1) Of course certain courses of study are more valuable than others. That's besides the point. The point was that institution matters for STEM degrees. Median starting and career income statistics are widely available; this isn't even debatable.
Making a relation between school and career income is absurd. Any added value gained by attending one school vice another decays significantly the farther you get from graduation.
Once in the civilian work force, nobody cares what school you went to, and your career progression is predominately dictated by the quality of your work and how well you work with the rest of the organization.
This is just as apparent in the Navy as it is in the civilian world. For NUPOC, I can imagine that once the Admiral makes you an offer, nobody cares which school you went to.
What does matter, however, no matter the school you attended or what industry to wish to work in is how well you did in school and what your GPA was. And that only matters in obtaining your FIRST job, from there on, it's your reputation and performance.
2) The admission rates for transfer students to reputable universities is oftentimes significantly lower than acceptance rates for incoming freshmen. Their admissions process for incoming freshmen students is more rigorous, so fewer students leave or drop out. That leaves fewer spots for transfer applicants.
If your credentials are good enough to get into a “reputable university” when you graduate high school, then they will still be good enough when you apply to college at a later date. If you decide to take classes between high school graduation and applying to said “reputable university”, the only thing that changes is that whatever classes you took at community college get added to your transcript. If you continued obtaining high grades in CC then there is no reason you wouldn’t get accepted. However, if you slacked off then, yes, your chances of getting into said “reputable university” go down.
3) Community college can help save some money, but not every class may transfer.
Stated in my original response
4) As to your point about the English paper: I suppose this is a matter of what you are seeking in your education. I don't think that being assigned an 8-page paper vs. a 20-page paper is a selling point for community college.
It is if you attend a university which charges by the credit hour. If you have a heavy loaded semester, and you could take one of classes at the CC down the street for half the price and half the work, for the same credit how is that a bad idea?

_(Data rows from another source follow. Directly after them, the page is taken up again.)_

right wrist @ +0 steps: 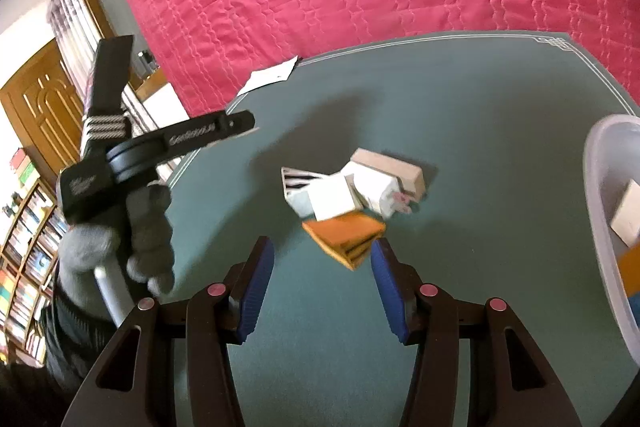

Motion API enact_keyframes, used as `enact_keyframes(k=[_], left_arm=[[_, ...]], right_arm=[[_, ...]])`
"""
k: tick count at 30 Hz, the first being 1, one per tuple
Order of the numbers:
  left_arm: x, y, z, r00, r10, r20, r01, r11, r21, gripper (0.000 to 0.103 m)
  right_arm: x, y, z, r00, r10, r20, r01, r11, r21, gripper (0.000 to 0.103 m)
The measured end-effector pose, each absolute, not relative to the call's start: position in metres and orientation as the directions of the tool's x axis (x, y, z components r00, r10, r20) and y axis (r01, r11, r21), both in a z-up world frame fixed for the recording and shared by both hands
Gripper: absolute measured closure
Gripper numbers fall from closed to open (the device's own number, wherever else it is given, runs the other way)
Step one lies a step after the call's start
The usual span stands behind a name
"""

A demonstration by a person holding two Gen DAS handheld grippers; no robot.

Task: Organize rigid objects
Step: 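Reach the right tool to the orange striped wedge while the left tool holds the cylinder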

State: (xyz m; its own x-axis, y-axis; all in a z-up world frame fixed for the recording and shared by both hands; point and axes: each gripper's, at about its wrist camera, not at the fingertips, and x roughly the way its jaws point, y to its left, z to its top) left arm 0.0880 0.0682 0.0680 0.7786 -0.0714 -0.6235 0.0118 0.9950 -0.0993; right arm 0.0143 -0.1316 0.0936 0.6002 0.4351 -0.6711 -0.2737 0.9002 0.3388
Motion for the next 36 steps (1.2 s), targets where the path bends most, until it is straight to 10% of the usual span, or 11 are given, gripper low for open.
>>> enact_keyframes(k=[22,36], left_arm=[[0.09,0.072,0.064,0.771,-0.071,-0.633,-0.006,0.993,-0.118,0.051],[0.088,0.071,0.064,0.772,-0.073,-0.631,-0.002,0.993,-0.117,0.051]], right_arm=[[0.065,-0.104,0.077,0.579,0.384,-0.72,-0.302,0.921,0.248,0.052],[0.042,-0.11,0.078,0.572,0.414,-0.708,-0.321,0.907,0.272,0.076]])
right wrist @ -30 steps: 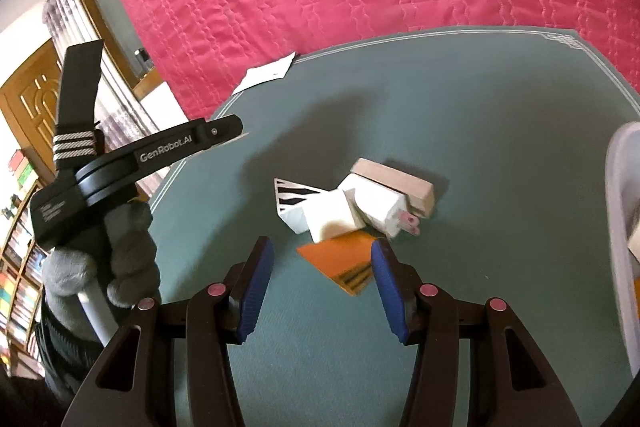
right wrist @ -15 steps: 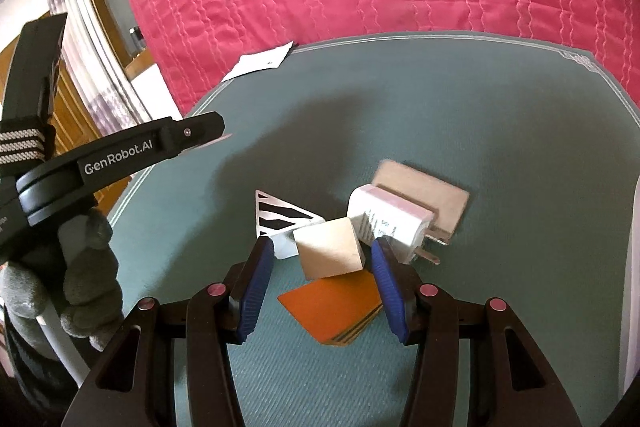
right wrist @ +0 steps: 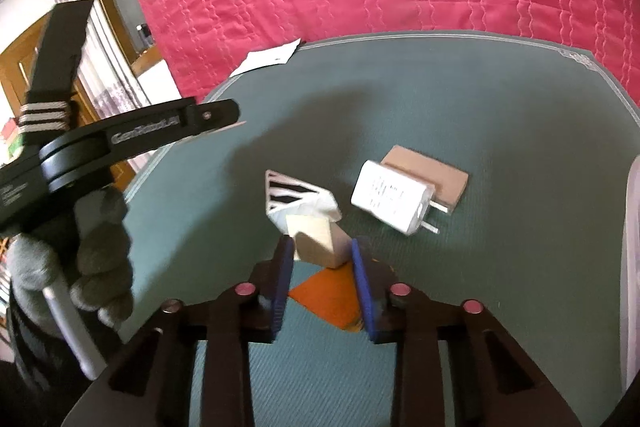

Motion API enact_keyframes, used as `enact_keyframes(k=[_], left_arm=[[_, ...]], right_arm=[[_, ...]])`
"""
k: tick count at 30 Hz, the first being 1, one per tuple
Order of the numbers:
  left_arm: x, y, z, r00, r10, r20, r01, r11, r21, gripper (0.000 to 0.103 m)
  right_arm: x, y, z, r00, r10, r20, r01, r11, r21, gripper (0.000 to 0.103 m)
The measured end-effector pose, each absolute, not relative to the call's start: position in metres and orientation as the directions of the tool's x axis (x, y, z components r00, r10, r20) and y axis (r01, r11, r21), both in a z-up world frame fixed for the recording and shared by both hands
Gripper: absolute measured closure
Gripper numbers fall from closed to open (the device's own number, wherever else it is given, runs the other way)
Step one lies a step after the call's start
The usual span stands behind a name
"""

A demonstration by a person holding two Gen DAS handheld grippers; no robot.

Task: Organize rigid objects
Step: 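Reach the right tool to the orange striped wedge while the left tool holds the cylinder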

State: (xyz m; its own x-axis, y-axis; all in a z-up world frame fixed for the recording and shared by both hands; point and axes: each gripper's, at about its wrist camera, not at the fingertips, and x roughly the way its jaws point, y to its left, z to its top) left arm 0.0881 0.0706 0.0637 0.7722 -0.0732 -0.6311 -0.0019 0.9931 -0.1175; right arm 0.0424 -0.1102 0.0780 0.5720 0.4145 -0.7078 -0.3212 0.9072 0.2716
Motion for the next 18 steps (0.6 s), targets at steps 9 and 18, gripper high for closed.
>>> enact_keyframes(k=[9,18], left_arm=[[0.087,0.069,0.065,0.775,-0.076,-0.627,0.001,0.993,-0.119,0.051],[0.088,0.07,0.066,0.776,-0.078,-0.626,-0.006,0.991,-0.131,0.051]], right_arm=[[0.035,-0.106,0.085,0.589,0.404,-0.7,-0.334,0.91,0.244,0.07],[0.045,-0.083,0.08,0.573,0.355,-0.739,-0.39,0.911,0.136,0.052]])
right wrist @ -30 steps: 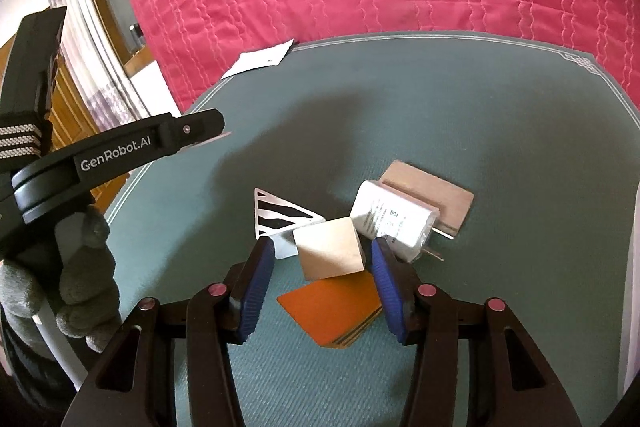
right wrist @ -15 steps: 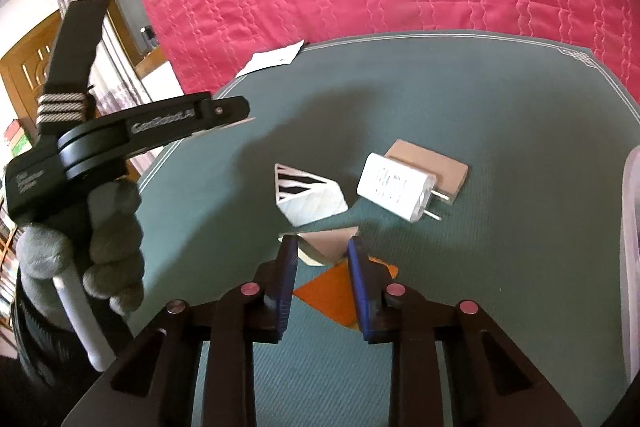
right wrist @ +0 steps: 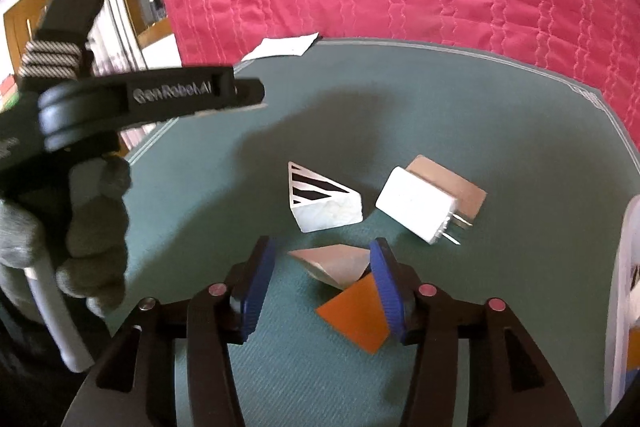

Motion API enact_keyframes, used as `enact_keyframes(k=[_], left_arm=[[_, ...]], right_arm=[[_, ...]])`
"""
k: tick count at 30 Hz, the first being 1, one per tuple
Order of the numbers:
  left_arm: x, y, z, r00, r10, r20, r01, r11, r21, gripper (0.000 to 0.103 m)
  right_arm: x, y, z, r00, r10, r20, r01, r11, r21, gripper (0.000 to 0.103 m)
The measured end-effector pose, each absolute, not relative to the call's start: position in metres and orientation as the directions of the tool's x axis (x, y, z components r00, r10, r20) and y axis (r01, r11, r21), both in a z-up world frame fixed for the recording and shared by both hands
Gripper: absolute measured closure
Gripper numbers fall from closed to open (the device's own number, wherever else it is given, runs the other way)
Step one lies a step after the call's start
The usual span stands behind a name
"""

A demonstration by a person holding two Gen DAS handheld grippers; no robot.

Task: Organize rigid objects
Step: 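Reach the right tool to the orange striped wedge while the left tool holds the cylinder, then close the right tool on the orange striped wedge and lift it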

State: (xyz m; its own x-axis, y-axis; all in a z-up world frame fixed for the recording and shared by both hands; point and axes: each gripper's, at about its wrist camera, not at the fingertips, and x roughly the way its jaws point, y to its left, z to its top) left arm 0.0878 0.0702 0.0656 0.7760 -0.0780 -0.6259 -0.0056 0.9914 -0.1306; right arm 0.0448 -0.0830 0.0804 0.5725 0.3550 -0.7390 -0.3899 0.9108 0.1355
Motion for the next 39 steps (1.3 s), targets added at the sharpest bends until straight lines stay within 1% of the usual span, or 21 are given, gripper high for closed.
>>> enact_keyframes(k=[3,4,5,6,9,11,19,31,36,39], left_arm=[[0.088,0.071,0.066,0.777,-0.078,-0.625,-0.007,0.991,-0.133,0.051],[0.088,0.071,0.065,0.777,-0.079,-0.625,-0.007,0.991,-0.133,0.051],[0.088,0.071,0.065,0.776,-0.078,-0.626,-0.008,0.991,-0.133,0.051],[0.089,0.071,0.064,0.775,-0.078,-0.627,-0.009,0.991,-0.133,0.051],[0.089,0.071,0.064,0.772,-0.077,-0.631,-0.009,0.991,-0.132,0.051],[0.088,0.071,0.064,0.773,-0.077,-0.63,-0.008,0.991,-0.131,0.051],[0.088,0.072,0.064,0.773,-0.077,-0.629,-0.011,0.991,-0.135,0.051],[0.085,0.07,0.067,0.78,-0.085,-0.62,-0.001,0.99,-0.138,0.051],[0.083,0.069,0.068,0.781,-0.09,-0.619,0.005,0.99,-0.138,0.051],[0.081,0.07,0.068,0.782,-0.093,-0.617,0.008,0.99,-0.139,0.051]], right_arm=[[0.049,-0.081,0.075,0.555,0.348,-0.755,-0.397,0.909,0.128,0.052],[0.049,-0.081,0.075,0.555,0.346,-0.756,-0.397,0.909,0.124,0.053],[0.048,-0.081,0.076,0.558,0.347,-0.754,-0.4,0.909,0.122,0.062],[0.048,-0.081,0.076,0.556,0.354,-0.752,-0.406,0.905,0.125,0.066],[0.044,-0.081,0.079,0.562,0.36,-0.744,-0.411,0.903,0.126,0.069],[0.041,-0.081,0.082,0.566,0.364,-0.739,-0.418,0.9,0.123,0.075],[0.01,-0.092,0.091,0.541,0.408,-0.735,-0.468,0.872,0.139,0.074],[-0.016,-0.131,0.089,0.552,0.376,-0.744,-0.366,0.911,0.19,0.073],[-0.027,-0.141,0.097,0.585,0.384,-0.714,-0.338,0.916,0.216,0.07],[-0.039,-0.148,0.104,0.626,0.364,-0.69,-0.316,0.927,0.202,0.064]])
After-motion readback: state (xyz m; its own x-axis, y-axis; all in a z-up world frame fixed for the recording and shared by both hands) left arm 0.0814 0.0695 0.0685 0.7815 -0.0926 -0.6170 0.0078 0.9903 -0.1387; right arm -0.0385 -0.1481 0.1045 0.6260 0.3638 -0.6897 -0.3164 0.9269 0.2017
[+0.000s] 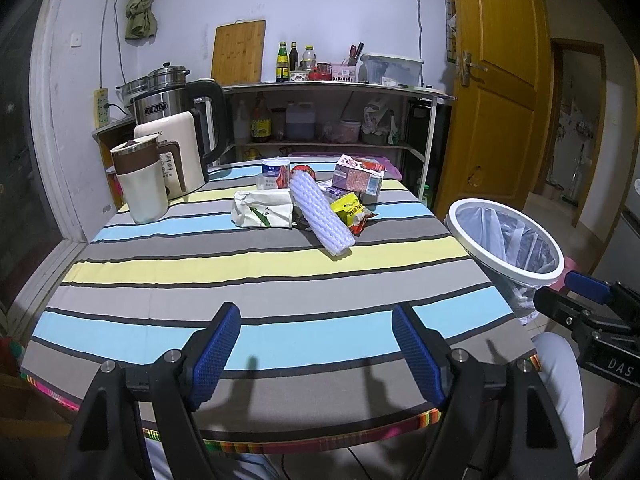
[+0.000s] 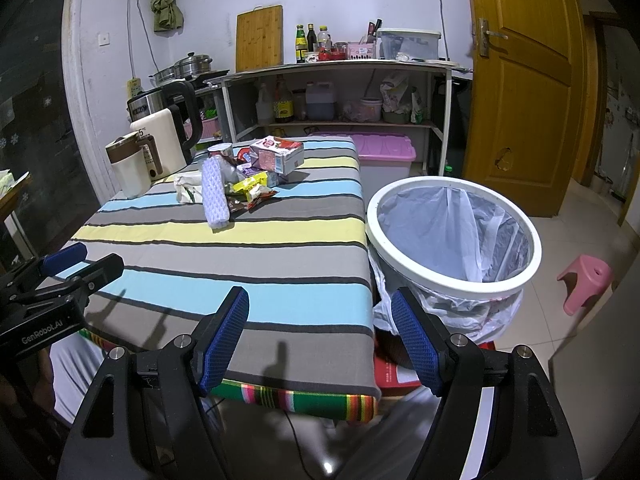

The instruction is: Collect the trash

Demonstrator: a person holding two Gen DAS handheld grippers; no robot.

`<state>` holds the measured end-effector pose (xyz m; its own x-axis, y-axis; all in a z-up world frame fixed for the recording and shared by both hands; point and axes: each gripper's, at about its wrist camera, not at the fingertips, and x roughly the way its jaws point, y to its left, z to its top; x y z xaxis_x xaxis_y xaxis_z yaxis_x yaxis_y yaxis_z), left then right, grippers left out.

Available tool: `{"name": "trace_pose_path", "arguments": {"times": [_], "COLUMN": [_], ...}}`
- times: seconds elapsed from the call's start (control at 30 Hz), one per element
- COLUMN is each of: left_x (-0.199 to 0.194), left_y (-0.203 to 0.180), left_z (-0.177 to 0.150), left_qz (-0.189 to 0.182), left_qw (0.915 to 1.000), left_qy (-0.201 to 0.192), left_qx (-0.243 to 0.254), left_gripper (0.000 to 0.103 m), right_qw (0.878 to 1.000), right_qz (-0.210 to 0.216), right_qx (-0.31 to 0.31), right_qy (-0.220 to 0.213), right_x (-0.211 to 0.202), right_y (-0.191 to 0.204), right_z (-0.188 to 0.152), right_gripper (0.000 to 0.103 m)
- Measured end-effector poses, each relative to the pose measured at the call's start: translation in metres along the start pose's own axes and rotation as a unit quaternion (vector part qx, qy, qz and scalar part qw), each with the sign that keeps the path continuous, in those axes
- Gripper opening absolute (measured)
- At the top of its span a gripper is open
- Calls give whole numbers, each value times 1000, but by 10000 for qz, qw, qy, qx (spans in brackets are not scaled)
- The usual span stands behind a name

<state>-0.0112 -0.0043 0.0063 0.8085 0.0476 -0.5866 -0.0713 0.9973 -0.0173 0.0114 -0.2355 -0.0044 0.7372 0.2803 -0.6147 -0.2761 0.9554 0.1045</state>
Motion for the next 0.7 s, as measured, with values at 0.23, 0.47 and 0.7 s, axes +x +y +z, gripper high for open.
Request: {"name": "trace_pose_path", "arguments": {"times": [0.23, 0.47, 0.7], "left_x": [0, 0, 0], "left_y": [0, 0, 0], "left_z": [0, 0, 0], "left_qz": [1, 1, -2], "left_qw": [10000, 10000, 10000], "left_qy": [-1, -2, 0], "left_qx": [-1, -1, -1], "left_gripper": [78, 78, 78], "right_qw": [10000, 10000, 10000], "right_qz": [-6, -6, -10], "right_qx": [9, -2, -3], "right_qy": [18, 24, 21], "right_x": [-1, -1, -1], "right_y": [0, 0, 1], "right_z": [1, 5, 4], "right_gripper": [74, 74, 74]}}
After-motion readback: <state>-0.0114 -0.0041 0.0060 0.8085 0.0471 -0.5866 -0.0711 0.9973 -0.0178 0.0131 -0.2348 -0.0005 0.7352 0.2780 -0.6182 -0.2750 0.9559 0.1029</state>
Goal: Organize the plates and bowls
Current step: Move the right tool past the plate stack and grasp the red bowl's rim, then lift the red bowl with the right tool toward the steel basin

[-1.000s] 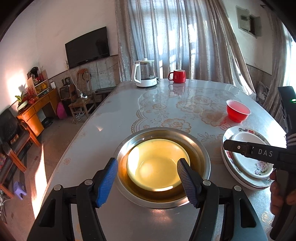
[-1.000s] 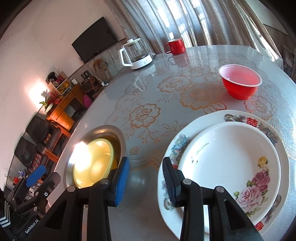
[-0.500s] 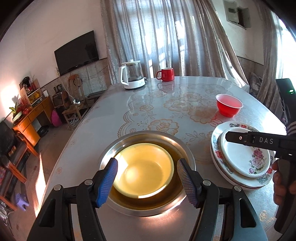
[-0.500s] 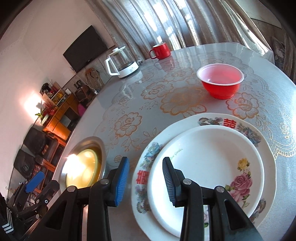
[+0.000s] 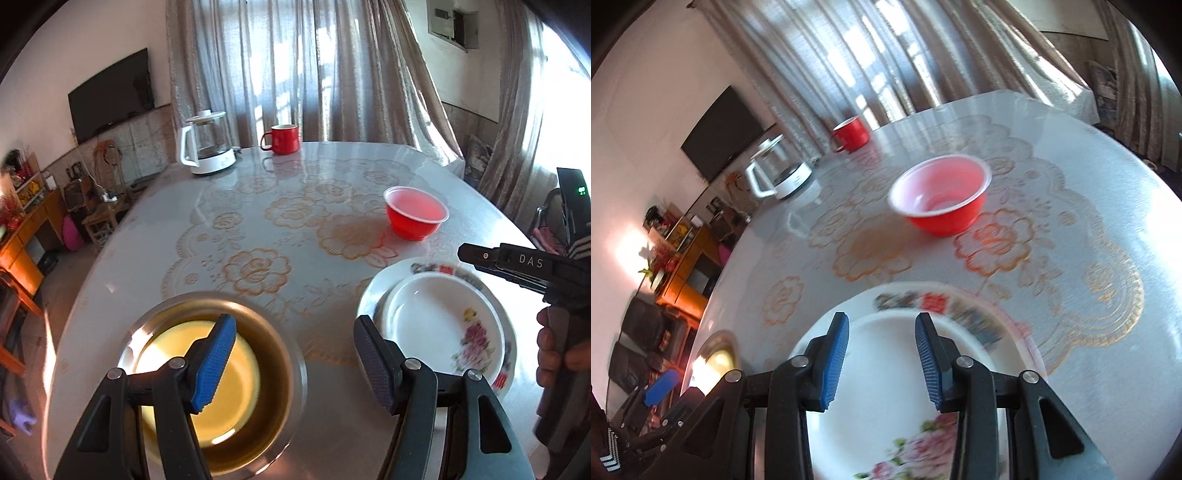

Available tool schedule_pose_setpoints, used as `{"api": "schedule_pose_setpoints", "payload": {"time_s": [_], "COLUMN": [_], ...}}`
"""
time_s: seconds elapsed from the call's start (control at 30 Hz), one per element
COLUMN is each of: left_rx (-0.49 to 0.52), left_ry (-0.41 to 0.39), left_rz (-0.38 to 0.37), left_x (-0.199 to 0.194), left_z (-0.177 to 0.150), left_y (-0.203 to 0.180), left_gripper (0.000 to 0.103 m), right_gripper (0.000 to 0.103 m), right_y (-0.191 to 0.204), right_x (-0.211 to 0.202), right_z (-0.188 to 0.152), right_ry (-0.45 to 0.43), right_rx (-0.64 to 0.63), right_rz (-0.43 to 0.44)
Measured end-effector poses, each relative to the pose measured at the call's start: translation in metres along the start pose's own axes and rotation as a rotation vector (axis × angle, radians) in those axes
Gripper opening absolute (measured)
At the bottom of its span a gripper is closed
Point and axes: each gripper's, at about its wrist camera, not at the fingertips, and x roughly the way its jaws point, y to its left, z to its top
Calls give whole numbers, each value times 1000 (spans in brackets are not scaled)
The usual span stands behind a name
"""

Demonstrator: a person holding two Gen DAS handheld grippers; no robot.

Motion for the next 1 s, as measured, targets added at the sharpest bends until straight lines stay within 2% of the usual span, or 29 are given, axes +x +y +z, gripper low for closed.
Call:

In my initial response, I wasn’t only talking about doing 2 years at CC and 2 years at a university. Sometimes it’s a good decision to take just a couple classes at CC while enrolled at a university.
Additionally, the professor in the more reputable institution will usually have a more rigorous standard by which he grades.
Bad assumption
5) As to your point about professors focusing on research: Higher education is about research. There is no way around this. It's about using what you know to explore deeper concepts and answer questions. It is not about memorizing facts from a textbook, although that is required to obtain the baseline level of knowledge needed to go further. You don't want to be learning your material in changing fields from professors whose knowledge is 5, 10, 20 years old. You want to be learning from professors who understand the material deep enough to produce quality work that advances a field. You want to build relationships with these professors early so that you can be a part of their teams in your junior/senior year, so that you have more to put on a resume than "I attended class for 4 years."
In practice higher education is about getting a job - not about research. What percentage of students get a bachelor’s degree in order to go into research?
If I’m taking a freshman/sophomore level thermodynamics class, I could care less what research my professor is doing. What I care about is learning the basics and establishing a foundation I may be able to build upon for higher level problems in future classes/research. However, if my professor is only at the university to conduct research and doesn’t care much about teaching and isn’t open to fielding questions outside of class or taking extra time in class to go over a topic that wasn’t presented clearly last lecture then that severely hampers the students’ ability to effectively learn the material.
Moreover, as a student who wasn’t interested in pursuing research, I found that the professors who had more to offer in terms of building relationships and being able to pick their brains were the ones who had real industry experience. Again, those that went to engineering school, then straight to a PhD program then straight to research and teaching were very smart and knowledgeable but tended be of the type that they had to teach, rather than they wanted to teach.
6) There is also the X-factor of being immersed in an environment surrounded by other bright, motivated students instead of a class that is largely comprised of people attending the 13th grade, and thus being pushed to excel through peer pressure.
If you don’t have enough motivation to pass the “13th grade”, things won’t change when you’re in the same position at a major institution. I agree, there are more educationally/culturally stimulating things at a university, but that is by virtue of a university being what it is, and is part of the decision one has to make when considering to go to a major institution for 4 year or start at CC.
I went to a 4-year institution, but if I could do it all over again or in the future, when my kids go to college, I would not disuade them from knocking out some classes at a CC. Mainly because GPA has more weight than actual place of education (for the same degree, in a STEM field).